* [Work to be completed]: Without changing anything, output the records below.

[Data for review]

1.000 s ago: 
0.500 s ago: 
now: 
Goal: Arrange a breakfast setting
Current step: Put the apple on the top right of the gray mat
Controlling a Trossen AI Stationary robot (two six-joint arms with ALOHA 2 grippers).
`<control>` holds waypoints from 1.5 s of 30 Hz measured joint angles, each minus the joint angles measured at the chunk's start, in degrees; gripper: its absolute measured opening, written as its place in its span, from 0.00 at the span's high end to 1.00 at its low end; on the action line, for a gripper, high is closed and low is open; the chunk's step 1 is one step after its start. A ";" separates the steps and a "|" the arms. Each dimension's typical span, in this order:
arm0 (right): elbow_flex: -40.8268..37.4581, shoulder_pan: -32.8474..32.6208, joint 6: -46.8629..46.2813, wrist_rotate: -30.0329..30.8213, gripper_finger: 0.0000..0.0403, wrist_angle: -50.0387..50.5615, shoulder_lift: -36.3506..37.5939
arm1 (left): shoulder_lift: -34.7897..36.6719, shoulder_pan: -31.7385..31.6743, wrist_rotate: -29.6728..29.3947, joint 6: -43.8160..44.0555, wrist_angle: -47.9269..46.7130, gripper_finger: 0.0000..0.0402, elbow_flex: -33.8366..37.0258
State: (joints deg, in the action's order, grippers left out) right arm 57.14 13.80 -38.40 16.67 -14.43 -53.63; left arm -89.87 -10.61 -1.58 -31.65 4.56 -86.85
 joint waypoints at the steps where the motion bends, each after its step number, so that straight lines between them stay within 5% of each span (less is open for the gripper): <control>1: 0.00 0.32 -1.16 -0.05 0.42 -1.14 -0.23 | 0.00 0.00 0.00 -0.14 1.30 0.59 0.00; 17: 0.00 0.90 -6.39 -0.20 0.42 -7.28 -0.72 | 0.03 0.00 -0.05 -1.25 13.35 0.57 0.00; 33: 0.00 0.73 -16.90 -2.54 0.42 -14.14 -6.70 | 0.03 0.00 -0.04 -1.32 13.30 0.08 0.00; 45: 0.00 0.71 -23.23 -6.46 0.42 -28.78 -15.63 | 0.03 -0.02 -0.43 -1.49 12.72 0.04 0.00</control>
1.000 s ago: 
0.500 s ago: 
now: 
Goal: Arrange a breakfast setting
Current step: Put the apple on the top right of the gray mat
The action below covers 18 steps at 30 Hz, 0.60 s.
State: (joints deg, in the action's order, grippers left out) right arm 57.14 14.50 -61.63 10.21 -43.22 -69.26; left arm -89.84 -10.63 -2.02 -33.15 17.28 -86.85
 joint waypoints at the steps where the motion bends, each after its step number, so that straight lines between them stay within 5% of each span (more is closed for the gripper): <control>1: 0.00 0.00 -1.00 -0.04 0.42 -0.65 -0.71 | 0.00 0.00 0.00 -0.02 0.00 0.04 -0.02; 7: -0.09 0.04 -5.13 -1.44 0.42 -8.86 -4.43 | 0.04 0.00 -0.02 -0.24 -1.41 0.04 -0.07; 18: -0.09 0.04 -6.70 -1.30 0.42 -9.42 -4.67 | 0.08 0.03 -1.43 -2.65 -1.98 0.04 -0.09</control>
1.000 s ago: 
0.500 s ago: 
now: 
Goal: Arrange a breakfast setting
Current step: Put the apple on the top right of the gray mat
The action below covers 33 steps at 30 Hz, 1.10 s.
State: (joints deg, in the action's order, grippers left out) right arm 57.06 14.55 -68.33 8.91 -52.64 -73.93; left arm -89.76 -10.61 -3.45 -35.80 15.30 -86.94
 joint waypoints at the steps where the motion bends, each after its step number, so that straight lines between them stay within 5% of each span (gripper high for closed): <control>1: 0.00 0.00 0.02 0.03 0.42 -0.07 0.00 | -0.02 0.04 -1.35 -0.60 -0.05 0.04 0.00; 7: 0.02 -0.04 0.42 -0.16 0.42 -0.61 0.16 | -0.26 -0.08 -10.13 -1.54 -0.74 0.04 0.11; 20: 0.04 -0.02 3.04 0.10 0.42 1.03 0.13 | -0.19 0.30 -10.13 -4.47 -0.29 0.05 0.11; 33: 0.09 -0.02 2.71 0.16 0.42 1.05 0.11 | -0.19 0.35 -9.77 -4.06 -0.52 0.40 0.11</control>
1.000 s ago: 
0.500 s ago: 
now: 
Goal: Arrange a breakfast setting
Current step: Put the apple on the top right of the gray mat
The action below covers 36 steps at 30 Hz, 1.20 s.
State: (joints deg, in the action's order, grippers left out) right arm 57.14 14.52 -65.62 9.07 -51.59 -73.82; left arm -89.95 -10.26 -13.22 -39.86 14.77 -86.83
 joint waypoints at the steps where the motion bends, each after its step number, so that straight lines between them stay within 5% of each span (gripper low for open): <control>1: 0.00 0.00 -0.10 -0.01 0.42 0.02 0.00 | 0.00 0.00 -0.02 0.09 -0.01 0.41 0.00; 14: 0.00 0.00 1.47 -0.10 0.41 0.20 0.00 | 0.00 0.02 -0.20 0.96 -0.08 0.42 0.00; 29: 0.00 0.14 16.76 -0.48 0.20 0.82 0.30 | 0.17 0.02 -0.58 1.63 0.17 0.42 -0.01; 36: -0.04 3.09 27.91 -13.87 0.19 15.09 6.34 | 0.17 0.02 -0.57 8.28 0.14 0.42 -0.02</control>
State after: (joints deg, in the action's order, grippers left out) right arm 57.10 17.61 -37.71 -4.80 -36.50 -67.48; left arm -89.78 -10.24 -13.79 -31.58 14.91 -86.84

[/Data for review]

* [Answer area]:
1.000 s ago: 
0.500 s ago: 
now: 
Goal: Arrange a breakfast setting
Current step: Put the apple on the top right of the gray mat
Controlling a Trossen AI Stationary robot (two six-joint arms with ALOHA 2 grippers).
`<control>` holds waypoints from 1.5 s of 30 Hz measured joint angles, each minus the joint angles measured at the chunk's start, in degrees; gripper: its absolute measured opening, written as its place in its span, from 0.00 at the span's high end to 1.00 at its low end; on the action line, for a gripper, high is closed and low is open; the chunk's step 1 is one step after its start. A ";" separates the steps and a "|" the arms. Each dimension's typical span, in this order:
arm0 (right): elbow_flex: -40.8268..37.4581, shoulder_pan: -32.8474..32.6208, joint 6: -46.8629..46.2813, wrist_rotate: -30.0329..30.8213, gripper_finger: 0.0000..0.0403, wrist_angle: -50.0387..50.5615, shoulder_lift: -36.3506..37.5939
arm1 (left): shoulder_lift: -34.7897..36.6719, shoulder_pan: -31.7385..31.6743, wrist_rotate: -29.6728..29.3947, joint 6: -43.8160..44.0555, wrist_angle: -47.9269..46.7130, gripper_finger: 0.0000..0.0402, elbow_flex: -33.8366..37.0258
State: (joints deg, in the action's order, grippers left out) right arm 57.14 13.80 -38.40 16.67 -14.43 -53.63; left arm -89.87 -10.61 -1.58 -31.65 4.56 -86.85
 joint waypoints at the steps where the motion bends, each after its step number, so that straight lines between them stay within 5% of each span (less is open for the gripper): <control>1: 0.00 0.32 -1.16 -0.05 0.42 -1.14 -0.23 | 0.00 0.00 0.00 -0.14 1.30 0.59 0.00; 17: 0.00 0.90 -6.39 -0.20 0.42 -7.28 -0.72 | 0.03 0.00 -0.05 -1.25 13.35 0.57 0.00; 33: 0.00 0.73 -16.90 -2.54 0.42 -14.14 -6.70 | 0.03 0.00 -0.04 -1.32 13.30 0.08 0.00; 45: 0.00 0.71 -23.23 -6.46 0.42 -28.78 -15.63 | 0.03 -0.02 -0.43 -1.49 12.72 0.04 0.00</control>
1.000 s ago: 
0.500 s ago: 
now: 
Goal: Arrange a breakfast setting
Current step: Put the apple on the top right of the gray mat
The action below covers 18 steps at 30 Hz, 0.60 s.
State: (joints deg, in the action's order, grippers left out) right arm 57.14 14.50 -61.63 10.21 -43.22 -69.26; left arm -89.84 -10.63 -2.02 -33.15 17.28 -86.85
 joint waypoints at the steps where the motion bends, each after its step number, so that straight lines between them stay within 5% of each span (more is closed for the gripper): <control>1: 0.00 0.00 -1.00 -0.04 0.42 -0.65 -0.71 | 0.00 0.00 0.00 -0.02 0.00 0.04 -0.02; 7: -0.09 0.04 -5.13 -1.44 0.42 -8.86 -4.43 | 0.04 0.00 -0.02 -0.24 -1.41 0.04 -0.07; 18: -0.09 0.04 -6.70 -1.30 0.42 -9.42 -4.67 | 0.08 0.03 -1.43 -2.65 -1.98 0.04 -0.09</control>
1.000 s ago: 
0.500 s ago: 
now: 
Goal: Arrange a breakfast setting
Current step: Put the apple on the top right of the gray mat
The action below covers 33 steps at 30 Hz, 1.10 s.
State: (joints deg, in the action's order, grippers left out) right arm 57.06 14.55 -68.33 8.91 -52.64 -73.93; left arm -89.76 -10.61 -3.45 -35.80 15.30 -86.94
 joint waypoints at the steps where the motion bends, each after its step number, so that straight lines between them stay within 5% of each span (gripper high for closed): <control>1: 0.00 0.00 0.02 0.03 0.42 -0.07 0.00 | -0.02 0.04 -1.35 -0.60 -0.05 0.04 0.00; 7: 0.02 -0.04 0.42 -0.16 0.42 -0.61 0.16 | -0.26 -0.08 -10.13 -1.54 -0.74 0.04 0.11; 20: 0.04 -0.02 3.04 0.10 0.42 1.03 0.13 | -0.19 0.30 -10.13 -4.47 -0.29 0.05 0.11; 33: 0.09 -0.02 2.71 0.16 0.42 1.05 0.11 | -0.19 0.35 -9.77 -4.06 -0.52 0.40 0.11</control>
1.000 s ago: 
0.500 s ago: 
now: 
Goal: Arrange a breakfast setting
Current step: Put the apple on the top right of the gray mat
The action below covers 36 steps at 30 Hz, 1.20 s.
State: (joints deg, in the action's order, grippers left out) right arm 57.14 14.52 -65.62 9.07 -51.59 -73.82; left arm -89.95 -10.26 -13.22 -39.86 14.77 -86.83
 joint waypoints at the steps where the motion bends, each after its step number, so that straight lines between them stay within 5% of each span (gripper low for open): <control>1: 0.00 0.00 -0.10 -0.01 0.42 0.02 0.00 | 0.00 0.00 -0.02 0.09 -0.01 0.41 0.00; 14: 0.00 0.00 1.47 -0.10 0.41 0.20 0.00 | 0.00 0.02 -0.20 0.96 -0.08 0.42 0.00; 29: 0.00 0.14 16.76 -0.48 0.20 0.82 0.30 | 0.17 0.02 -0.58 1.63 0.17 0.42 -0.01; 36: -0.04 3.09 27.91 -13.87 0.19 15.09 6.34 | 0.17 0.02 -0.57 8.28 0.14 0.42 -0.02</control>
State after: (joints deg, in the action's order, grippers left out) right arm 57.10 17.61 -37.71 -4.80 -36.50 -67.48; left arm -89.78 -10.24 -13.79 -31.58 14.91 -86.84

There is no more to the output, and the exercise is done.